- _Task to complete_: Set down all of the data exactly. Pictures stay out of the copy.

○ ○ ○ ○ ○

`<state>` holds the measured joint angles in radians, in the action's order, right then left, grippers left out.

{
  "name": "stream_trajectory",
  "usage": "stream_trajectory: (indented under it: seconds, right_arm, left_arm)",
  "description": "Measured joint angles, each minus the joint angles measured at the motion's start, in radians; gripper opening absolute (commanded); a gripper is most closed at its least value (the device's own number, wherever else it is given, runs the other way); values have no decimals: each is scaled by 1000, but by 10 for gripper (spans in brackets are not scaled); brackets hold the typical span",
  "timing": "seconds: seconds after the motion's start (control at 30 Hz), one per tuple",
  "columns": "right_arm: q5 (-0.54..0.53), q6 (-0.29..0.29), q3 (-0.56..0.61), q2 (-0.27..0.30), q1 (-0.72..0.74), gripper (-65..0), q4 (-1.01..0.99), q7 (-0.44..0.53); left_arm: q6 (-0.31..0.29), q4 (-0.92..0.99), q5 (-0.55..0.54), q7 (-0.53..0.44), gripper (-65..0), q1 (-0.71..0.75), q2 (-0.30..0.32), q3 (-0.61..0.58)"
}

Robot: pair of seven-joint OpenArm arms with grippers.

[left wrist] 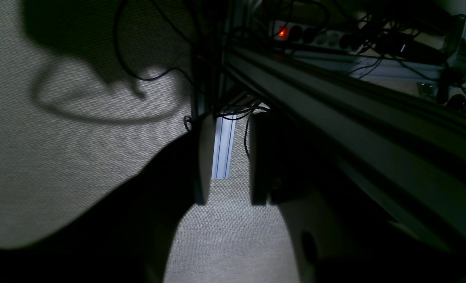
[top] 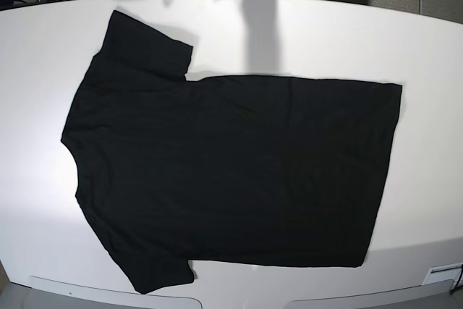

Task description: Fold the T-shirt properly

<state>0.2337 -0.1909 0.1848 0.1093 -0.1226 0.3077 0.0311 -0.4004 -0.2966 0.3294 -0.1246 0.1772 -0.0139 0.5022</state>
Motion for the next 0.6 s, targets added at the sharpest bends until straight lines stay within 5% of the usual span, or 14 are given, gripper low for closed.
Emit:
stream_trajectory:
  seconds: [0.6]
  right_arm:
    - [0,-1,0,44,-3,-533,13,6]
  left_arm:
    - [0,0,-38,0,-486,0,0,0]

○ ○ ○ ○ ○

- _Solution for this task_:
`<state>` holds the measured joint angles in radians, in the action's order, right then left, grippers left out.

{
  "name": "stream_trajectory",
  "usage": "stream_trajectory: (indented under it: seconds, right_arm, left_arm)",
  "description": "Measured joint angles, each minus the joint angles measured at the motion's start, in radians; gripper opening absolute (commanded); a gripper is most closed at its least value (the device's own number, wherever else it is given, runs the other way); values have no decimals: each is scaled by 1000, but by 10 for gripper (spans in brackets are not scaled); brackets hold the typical span",
  "timing": "seconds: seconds after the motion's start (control at 30 Hz), one per tuple",
  "columns": "right_arm: q5 (-0.54..0.53), q6 (-0.29..0.29), q3 (-0.56..0.61), q2 (-0.27..0.30), q1 (-0.72..0.74), gripper (-65..0), q4 (-1.01..0.99), q7 (-0.44..0.53); left_arm: q6 (-0.31..0.29), q4 (-0.92..0.99), q5 (-0.55..0.54), q7 (-0.53..0.44), gripper (-65..0), q1 (-0.71..0.75), q2 (-0.30..0.32), q3 (-0.61..0.58)"
}

Robot: pair of seven-joint OpenArm arms with grippers.

[left wrist] 
[top] 

Task description: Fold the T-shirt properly

<state>0.2337 -0.1909 0.1848 0.1093 -0.1226 0.3077 0.0311 -0.4004 -0.2966 0.3294 -0.1246 0.1772 -0.0139 0.5022</state>
Motion for the next 0.6 s, targets added at the sharpest bends until straight lines stay within 5% of the usual span, or 14 are given, gripper low for closed.
Emit:
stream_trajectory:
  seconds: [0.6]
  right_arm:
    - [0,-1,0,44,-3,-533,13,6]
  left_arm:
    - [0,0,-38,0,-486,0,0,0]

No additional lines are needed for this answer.